7.2 3,5-Bis-benzyloxy-biphenyl-4-carboxylic acid

(317) To a solution of sodium carbonate (21.88 g, 206.5 mmol) in dist. water (95 ml) is added 1,4-dioxane (150 ml), 4-bromobenzoic acid (8.38 g, 41.3 mmol) and 3,5-bis-benzyloxy-phenyl-boronic acid (13.80 g, 41.3 mmol) followed by bis(triphenylphosphine)palladium(II) dichloride (0.58 g, 0.8 mmol), triphenylphosphine (0.22 g, 0.8 mmol) and triethylamine (0.08 g, 0.8 mmol) under nitrogen atmosphere. The reaction mixture is heated at reflux for 2 hs. After cooling to room temperature, 200 ml dist. water is added and the reaction mixture is neutralized with conc. HCl acid to pH1 under cooling. The precipitated crude product is filtrated, washed with dist. water. After drying in vacuo, the crude product is recrystallized in acetonitrile to provide gray crystals of 3,5-bis-benzyloxy-biphenyl-4-carboxylic acid (6.0 g).

7.3 3,5-Bis-benzyloxy-biphenyl-4-carboxylic acid 2-benzyloxy-ethyl ester

(318) To a solution of 3,5-bis-benzyloxy-biphenyl-4-carboxylic acid (6.00 g, 14.6 mmol) in DMF (30 ml) is added potassium carbonate (2.42 g, 17.5 mmol). To the resulted suspension (2-bromo-ethoxymethyl)-benzene (3.46 g. 16.1 mmol) is added. The reaction mixture is stirred at 70 C. for 3 hs. After cooling to room temperature, the reaction mixture is poured into 100 ml ice-water mixture and extracted with 60 ml MTBE. The organic phase is washed with sat. aq. NaCl solution and dried over sodium sulfate. After removing solvent in vacuo, 3,5-bis-benzyloxy-biphenyl-4-carboxylic acid 2-benzyloxy-ethyl ester is obtained (8.0 g) and used for the next step without further purification.

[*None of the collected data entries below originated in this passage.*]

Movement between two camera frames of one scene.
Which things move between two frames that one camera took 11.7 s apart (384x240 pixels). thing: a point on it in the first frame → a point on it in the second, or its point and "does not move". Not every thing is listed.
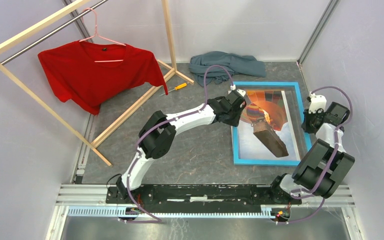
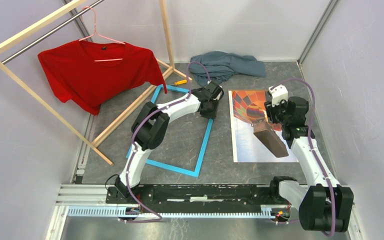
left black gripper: x=235 y=122 → x=212 y=115
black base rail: x=200 y=199 does not move
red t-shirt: x=87 y=74 does not move
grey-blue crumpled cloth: x=237 y=64 does not move
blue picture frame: x=293 y=97 → x=197 y=174
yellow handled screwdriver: x=177 y=88 → x=180 y=82
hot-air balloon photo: x=265 y=129 does not move
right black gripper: x=305 y=126 → x=270 y=110
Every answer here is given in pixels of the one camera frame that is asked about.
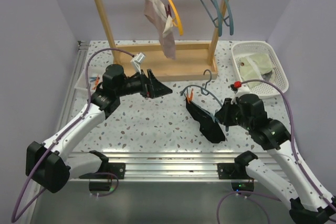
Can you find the teal hanger middle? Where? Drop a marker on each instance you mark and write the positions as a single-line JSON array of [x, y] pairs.
[[207, 1]]

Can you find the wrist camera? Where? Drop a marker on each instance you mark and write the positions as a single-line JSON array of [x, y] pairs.
[[136, 61], [239, 89]]

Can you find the pink beige underwear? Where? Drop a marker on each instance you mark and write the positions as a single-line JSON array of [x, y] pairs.
[[154, 11]]

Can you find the black underwear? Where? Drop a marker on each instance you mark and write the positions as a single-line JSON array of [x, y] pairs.
[[209, 127]]

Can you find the white plastic basket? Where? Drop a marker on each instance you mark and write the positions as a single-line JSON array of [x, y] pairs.
[[246, 48]]

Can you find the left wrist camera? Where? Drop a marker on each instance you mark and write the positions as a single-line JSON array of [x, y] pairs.
[[136, 61]]

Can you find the teal hanger with clips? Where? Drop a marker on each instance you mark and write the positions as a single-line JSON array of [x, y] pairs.
[[204, 92]]

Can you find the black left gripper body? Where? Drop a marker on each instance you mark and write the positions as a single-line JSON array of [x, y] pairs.
[[138, 84]]

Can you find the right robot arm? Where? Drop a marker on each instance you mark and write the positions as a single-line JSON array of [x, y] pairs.
[[307, 200]]

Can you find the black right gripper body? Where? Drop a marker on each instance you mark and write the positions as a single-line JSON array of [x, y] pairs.
[[231, 115]]

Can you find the orange clothespin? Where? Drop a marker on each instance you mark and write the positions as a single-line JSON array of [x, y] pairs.
[[189, 95]]

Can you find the purple clothespin on yellow hanger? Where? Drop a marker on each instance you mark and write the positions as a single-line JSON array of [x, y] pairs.
[[168, 10]]

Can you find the aluminium rail frame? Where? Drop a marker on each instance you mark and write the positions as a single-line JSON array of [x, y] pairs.
[[156, 140]]

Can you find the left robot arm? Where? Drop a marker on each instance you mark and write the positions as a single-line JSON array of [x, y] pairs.
[[48, 163]]

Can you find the wooden clothes rack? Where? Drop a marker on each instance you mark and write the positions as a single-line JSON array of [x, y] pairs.
[[191, 58]]

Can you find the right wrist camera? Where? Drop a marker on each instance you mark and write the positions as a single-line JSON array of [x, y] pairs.
[[239, 89]]

7.4 3,5-Dihydroxy-biphenyl-4-carboxylic acid 2-hydroxy-ethyl ester

(319) A solution of 3,5-bis-benzyloxy-biphenyl-4-carboxylic acid 2-benzyloxy-ethyl ester (8.0 g, 14.6 mmol) in tetrahydrofuran (100 ml) is treated with palladium (5%) on activated charcoal (1.0 g) and submitted to hydrogenation for 20 hs. The catalyst is then filtered off, and the remaining solution is concentrated in vacuo. The solid residue is recrystallized from acetonitrile to provide white crystals of 3,5-dihydroxy-biphenyl-4-carboxylic acid 2-hydroxy-ethyl ester (2.3 g).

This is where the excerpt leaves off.